Non vi è alcun dubbio che in una situazione così complessa può essere molto comodo trovare una ragione di identità in una comune appartenenza religiosa.

Una prima ragione dell'affermazione e della rinascita delle religioni, spesso nella loro versione fondamentalista, sta proprio nel fornire un utile elemento di identità a gruppi sociali e popolazioni che vedono nella separatezza e nella diversificazione dai vicini le ragioni della loro possibile prosperità economica. E' il caso del federalismo belga, del separatismo Jugoslavo, della ricerca di identità di numerose repubbliche un tempo appartenenti all'URSS, di qualcuno degli ex stati "socialisti".

Ma vi è un altro aspetto certamente rilevante del fondamentalismo religioso: l'opposizione al mutamento, al progresso, inteso nell'accezione occidentale del termine.

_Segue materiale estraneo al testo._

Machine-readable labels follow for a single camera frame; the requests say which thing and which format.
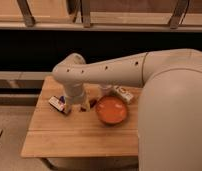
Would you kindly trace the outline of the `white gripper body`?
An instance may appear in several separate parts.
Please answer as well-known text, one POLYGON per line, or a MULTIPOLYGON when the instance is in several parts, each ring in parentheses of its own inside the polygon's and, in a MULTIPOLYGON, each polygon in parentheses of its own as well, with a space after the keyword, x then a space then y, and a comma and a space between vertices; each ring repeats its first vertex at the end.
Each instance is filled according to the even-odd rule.
POLYGON ((86 99, 85 90, 65 90, 64 96, 69 105, 82 104, 86 99))

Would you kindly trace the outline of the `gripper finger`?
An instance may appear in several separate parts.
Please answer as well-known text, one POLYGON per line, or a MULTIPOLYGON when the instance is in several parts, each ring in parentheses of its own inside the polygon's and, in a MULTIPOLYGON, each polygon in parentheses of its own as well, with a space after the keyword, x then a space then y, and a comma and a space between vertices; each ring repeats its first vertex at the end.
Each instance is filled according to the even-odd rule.
POLYGON ((80 111, 85 112, 87 110, 88 110, 88 104, 87 103, 81 104, 80 111))
POLYGON ((72 111, 72 105, 65 105, 65 109, 64 109, 64 113, 66 114, 66 115, 69 115, 70 113, 71 113, 71 111, 72 111))

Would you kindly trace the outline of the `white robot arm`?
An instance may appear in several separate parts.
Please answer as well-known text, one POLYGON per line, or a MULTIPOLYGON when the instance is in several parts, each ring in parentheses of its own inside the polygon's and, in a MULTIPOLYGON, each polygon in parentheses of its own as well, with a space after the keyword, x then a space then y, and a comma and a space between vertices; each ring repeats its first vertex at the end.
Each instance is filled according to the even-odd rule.
POLYGON ((202 171, 202 52, 173 49, 88 64, 73 53, 52 71, 67 102, 85 83, 140 87, 139 171, 202 171))

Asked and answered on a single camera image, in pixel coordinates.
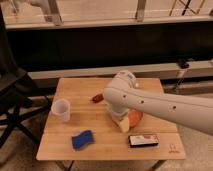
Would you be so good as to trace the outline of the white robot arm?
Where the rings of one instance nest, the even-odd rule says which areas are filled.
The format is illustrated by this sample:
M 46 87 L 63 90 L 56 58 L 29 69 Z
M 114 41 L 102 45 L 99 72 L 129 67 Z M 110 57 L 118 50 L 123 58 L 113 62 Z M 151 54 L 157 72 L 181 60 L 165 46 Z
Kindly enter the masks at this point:
M 135 75 L 123 70 L 105 86 L 103 97 L 112 116 L 121 119 L 135 109 L 213 136 L 213 99 L 154 93 L 135 85 Z

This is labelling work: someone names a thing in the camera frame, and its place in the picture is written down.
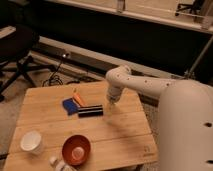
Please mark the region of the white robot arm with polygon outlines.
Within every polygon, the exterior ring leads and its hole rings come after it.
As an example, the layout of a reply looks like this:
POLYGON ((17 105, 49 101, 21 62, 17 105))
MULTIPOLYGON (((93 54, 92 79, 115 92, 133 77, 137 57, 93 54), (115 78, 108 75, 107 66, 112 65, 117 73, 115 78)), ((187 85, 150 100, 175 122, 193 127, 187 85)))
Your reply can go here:
POLYGON ((213 87, 192 79, 134 76, 124 65, 106 73, 107 99, 126 88, 157 99, 159 171, 213 171, 213 87))

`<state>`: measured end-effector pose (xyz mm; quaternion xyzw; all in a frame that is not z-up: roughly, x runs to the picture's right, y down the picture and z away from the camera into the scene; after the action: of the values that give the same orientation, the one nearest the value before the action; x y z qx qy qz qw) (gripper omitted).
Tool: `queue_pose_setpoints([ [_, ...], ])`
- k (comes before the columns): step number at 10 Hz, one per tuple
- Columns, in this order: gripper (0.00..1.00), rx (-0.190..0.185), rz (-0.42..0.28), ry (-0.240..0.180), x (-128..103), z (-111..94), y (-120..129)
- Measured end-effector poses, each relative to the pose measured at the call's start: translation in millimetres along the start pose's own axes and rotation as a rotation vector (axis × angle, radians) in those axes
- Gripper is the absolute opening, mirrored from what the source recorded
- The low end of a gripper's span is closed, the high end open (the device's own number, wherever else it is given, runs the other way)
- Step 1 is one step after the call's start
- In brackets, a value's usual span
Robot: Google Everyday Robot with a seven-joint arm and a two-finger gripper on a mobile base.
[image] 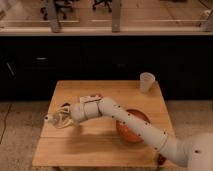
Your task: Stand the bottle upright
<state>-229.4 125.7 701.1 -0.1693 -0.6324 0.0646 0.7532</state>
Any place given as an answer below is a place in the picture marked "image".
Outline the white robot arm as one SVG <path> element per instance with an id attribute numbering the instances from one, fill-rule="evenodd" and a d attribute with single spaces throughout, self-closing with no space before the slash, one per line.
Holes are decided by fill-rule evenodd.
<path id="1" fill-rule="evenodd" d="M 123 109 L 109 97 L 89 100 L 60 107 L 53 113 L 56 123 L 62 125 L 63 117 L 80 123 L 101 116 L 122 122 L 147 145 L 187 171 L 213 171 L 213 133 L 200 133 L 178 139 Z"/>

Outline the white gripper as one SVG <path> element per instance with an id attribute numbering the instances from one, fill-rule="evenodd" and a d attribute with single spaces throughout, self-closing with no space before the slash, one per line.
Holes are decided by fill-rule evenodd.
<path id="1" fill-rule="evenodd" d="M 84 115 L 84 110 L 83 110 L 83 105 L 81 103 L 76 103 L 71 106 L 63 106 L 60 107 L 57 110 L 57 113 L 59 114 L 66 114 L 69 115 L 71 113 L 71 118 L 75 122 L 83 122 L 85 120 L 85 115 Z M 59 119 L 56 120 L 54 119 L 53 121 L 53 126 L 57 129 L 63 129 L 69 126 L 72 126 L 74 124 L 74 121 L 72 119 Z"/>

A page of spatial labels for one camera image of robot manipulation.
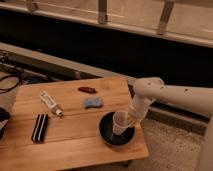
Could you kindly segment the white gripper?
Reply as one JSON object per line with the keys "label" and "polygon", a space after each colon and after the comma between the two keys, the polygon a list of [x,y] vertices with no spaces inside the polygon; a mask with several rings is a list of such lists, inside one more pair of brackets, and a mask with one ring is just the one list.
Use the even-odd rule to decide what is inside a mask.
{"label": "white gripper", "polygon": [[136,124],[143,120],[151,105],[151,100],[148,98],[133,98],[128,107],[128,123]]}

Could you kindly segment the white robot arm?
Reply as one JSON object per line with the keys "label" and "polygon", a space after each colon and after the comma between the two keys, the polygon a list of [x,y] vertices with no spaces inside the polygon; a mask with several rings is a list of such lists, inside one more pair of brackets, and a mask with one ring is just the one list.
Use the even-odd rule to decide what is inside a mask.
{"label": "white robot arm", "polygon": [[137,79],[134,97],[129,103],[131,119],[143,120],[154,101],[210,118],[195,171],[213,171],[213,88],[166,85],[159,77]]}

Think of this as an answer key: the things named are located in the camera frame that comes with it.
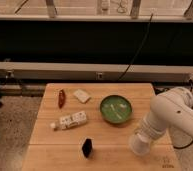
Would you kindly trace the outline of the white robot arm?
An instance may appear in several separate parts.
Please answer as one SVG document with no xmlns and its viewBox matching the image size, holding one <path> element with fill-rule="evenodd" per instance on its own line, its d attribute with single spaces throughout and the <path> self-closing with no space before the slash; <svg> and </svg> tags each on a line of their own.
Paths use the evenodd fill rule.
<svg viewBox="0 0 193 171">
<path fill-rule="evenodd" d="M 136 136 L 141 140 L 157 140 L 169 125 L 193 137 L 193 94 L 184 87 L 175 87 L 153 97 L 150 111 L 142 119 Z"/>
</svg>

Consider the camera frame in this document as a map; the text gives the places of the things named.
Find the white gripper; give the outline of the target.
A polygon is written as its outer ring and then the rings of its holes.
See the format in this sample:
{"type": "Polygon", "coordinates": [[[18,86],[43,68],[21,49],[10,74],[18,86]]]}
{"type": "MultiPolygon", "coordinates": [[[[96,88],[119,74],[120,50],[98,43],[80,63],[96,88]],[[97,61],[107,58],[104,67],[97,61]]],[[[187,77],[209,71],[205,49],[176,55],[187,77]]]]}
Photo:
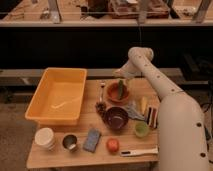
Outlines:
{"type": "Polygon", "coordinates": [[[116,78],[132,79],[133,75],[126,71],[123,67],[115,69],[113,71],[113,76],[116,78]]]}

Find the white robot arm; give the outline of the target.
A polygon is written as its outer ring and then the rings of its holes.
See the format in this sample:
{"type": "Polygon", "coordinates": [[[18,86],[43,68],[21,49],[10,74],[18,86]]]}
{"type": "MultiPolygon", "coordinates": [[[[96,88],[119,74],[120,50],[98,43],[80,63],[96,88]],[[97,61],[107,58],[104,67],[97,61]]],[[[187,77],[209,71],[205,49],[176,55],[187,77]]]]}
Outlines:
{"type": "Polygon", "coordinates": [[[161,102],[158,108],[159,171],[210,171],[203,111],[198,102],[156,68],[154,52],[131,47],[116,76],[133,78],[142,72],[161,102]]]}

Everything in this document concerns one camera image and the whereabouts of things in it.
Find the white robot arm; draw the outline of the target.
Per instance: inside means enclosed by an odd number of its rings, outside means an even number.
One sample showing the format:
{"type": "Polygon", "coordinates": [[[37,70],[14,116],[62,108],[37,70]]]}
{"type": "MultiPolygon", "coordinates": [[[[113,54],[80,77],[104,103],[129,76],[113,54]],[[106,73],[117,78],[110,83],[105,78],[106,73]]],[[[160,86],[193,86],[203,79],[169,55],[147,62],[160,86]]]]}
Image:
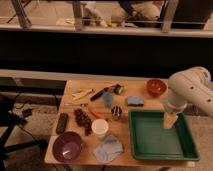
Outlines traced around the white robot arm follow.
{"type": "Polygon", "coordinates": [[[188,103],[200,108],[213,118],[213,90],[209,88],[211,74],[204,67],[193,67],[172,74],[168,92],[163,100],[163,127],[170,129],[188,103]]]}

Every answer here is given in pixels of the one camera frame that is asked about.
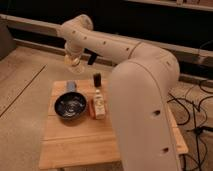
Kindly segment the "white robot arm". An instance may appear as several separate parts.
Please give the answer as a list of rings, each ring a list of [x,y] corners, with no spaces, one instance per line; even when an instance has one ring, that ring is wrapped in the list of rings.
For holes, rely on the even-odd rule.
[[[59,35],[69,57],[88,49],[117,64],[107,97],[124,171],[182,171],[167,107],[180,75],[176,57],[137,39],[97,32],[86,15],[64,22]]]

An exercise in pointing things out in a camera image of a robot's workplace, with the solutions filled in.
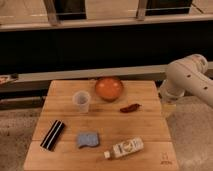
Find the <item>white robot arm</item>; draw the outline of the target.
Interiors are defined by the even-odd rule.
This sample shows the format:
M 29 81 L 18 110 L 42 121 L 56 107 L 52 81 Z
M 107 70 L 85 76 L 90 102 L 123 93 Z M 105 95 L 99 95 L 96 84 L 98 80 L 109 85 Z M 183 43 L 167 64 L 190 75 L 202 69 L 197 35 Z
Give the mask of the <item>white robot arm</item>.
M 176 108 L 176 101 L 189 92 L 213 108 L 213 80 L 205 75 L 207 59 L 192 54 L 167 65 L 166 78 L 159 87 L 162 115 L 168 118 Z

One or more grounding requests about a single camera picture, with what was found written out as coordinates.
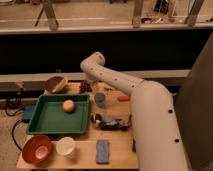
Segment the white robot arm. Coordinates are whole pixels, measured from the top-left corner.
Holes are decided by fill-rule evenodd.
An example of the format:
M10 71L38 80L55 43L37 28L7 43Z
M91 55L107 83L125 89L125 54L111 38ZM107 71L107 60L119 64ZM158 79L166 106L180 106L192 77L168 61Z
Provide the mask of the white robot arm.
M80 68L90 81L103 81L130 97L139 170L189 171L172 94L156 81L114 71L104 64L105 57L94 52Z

Ancora una volta lo sconvolgimento viene prodotto dalla globalizzazione dei mercati e dell'economia che richiede una profonda trasformazione di valori e l'abbandono di sicurezze sociali e valori di solidarietà, regole di convivenza civile affermatesi nei secoli.

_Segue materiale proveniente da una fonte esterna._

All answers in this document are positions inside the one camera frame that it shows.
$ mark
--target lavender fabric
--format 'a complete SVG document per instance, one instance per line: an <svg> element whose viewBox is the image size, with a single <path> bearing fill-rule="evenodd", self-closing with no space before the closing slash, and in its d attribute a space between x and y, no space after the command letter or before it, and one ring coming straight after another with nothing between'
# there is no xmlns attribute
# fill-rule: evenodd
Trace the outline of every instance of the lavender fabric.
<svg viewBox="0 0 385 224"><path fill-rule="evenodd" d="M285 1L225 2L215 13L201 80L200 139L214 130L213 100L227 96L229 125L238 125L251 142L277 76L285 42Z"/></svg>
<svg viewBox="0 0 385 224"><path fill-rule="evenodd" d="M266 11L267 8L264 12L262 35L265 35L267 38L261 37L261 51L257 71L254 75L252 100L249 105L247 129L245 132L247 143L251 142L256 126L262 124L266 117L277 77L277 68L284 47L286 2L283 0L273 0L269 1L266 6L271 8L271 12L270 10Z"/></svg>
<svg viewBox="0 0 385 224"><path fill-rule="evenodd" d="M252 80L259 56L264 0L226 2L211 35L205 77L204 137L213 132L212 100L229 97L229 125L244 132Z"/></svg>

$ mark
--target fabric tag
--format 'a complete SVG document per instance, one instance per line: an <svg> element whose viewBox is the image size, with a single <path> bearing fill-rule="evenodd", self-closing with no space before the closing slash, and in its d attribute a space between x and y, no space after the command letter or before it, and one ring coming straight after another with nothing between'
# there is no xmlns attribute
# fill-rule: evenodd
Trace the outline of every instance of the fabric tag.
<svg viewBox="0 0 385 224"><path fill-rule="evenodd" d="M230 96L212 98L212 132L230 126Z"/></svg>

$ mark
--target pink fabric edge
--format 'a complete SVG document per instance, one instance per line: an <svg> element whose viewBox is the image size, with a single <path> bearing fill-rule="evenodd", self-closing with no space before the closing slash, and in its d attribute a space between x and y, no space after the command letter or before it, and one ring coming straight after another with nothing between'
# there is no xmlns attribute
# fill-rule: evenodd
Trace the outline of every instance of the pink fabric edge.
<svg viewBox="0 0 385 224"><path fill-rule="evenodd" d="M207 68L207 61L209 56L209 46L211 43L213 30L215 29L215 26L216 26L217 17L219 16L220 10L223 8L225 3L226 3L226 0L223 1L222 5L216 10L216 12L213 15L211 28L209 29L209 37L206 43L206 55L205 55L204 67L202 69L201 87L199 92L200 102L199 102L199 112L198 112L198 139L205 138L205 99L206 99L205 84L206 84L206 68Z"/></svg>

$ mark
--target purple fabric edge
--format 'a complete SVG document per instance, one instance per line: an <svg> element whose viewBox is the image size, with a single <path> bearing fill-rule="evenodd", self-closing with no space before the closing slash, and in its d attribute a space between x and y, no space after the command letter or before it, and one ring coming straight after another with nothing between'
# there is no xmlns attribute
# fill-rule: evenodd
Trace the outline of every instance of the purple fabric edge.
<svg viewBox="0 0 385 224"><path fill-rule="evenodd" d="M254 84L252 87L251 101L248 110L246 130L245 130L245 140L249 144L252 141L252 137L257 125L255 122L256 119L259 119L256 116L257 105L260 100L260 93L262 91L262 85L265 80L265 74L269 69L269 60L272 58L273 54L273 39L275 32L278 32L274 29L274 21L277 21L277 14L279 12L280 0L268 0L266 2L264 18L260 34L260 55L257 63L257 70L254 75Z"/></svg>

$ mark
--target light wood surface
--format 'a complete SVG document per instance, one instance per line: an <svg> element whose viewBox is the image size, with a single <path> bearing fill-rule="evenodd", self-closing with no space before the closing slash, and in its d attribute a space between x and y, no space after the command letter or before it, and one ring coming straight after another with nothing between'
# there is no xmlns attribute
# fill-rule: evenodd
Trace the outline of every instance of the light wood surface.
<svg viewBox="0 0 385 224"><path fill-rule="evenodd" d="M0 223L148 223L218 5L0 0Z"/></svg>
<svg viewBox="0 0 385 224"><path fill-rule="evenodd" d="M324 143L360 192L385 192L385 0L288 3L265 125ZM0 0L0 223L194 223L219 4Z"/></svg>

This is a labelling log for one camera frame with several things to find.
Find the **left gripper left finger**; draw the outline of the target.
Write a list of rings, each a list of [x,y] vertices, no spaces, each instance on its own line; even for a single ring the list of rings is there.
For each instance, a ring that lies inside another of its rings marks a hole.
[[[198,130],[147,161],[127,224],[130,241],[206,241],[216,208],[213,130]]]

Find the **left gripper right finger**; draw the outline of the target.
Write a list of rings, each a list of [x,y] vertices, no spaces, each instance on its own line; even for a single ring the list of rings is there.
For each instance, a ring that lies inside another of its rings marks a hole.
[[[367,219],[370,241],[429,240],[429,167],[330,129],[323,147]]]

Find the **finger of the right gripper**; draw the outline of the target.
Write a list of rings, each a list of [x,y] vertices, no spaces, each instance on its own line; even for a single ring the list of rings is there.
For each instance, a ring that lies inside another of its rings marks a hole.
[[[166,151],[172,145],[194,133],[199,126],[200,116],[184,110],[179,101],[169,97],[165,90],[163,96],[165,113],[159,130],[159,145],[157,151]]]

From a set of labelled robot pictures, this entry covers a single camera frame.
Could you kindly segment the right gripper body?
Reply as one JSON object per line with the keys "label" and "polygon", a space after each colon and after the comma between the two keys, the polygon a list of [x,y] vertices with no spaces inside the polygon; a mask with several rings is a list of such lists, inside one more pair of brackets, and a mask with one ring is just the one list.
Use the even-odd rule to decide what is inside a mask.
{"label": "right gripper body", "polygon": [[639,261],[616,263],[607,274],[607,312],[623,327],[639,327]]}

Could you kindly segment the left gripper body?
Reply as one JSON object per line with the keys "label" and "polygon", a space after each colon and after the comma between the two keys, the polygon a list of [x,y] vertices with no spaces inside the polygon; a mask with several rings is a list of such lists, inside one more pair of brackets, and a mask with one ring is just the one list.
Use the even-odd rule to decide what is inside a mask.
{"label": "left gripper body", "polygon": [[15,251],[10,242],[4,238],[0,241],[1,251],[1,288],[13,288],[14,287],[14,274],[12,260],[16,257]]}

Non vi è alcun dubbio che il fondamentalismo rappresenta un efficace strumento per contrastare tale fenomeno. Esso infatti sostiene che non è l'uomo a dover adattare le sue abitudini, le sue tradizioni, i suoi usi e valori al "progresso" ma è il mondo intero, la società nel suo complesso a doversi piegare alle esigenze immutabili, ai valori certi della religione. In una parola il fondamentalismo offre una risposta radicale alla secolarizzazione dei valori religiosi e della cultura che fino ad oggi sono state il tratto caratteristico del moderno sviluppo economico.

Anche se il fondamentalismo è un fenomeno interreligioso nel senso che è presente con forza crescente in tutte le religioni, in ragione della crescente pressione che viene esercitata per effetto della mondializzazione delle economie e dei mercati, quello che appare più virulento e gravido di conseguenze sembra essere agli occhi di un osservatore occidentale quello musulmano.

Le ragioni del fenomeno sono facilmente spiegabili. Quella musulmana è di gran lunga la religione che riscuote più vaste adesioni, è diffusa in un'area di forte instabilità politica dove sono concentrate la gran parte delle risorse in materie prime del pianeta. In quest'area l'aggressione imperialista delle multinazionali è certamente virulenta, la predazione delle risorse è costante e se possibile crescente.

In assenza di strategie politiche di riscatto sociale la conservazione dei valori religiosi, il permanere di un minimo di solidarietà sociale, la sopravvivenza di una aggregazione organizzata e di compagini statali sembra essere la sola risorsa possibile di quei popoli.

In questa situazione ai rivoluzionari non basta comprendere le cause profonde del fenomeno ma occorre aprire un dialogo per consentire il passaggio da una risposta negativa e sostanzialmente immobilista di ritorno o conservazione del passato ad una risposta positiva che vada verso lo sviluppo di una società nuova e di nuovi modelli produttivi e sociali. L'antimperialismo può essere il ponte tra l'integralismo e la rinascita di una sinistra necessaria per impedire che prevalga l'alleanza naturale tra conservazione religiosa e conservazione sociale e che si realizzano "accordi di gestione" tra imperialismo delle multinazionali, dei capitali finanziari, delle lobby religiose integraliste. In questo senso l'alleanza organica tra Arabia Saudita e mondo della finanza ed industriale è un esempio di una cointeressenza di interessi, di una simbiosi perfetta. Altri esempi vi sono e certamente l'alleanza di queste forze è destinata a crescere. Ma proprio per questo le forze della sinistra devono adottare una "politica di movimento". Accanto al dialogo sviluppato soprattutto attraverso gli immigrati dei quali non va negata l'appartenenza e i valori religiosi è però necessaria l'apertura di un grande dibattito per demistificare il ruolo della religione e delle interpretazioni integraliste che se ne danno riscoprendo la dimensione sociale e di libertà della lotta per l'emancipazione dallo sfruttamento.

Rimane certamente vero - al di la delle necessità della politica - che non vi è libertà dal bisogno senza liberazione delle coscienze dalla religione.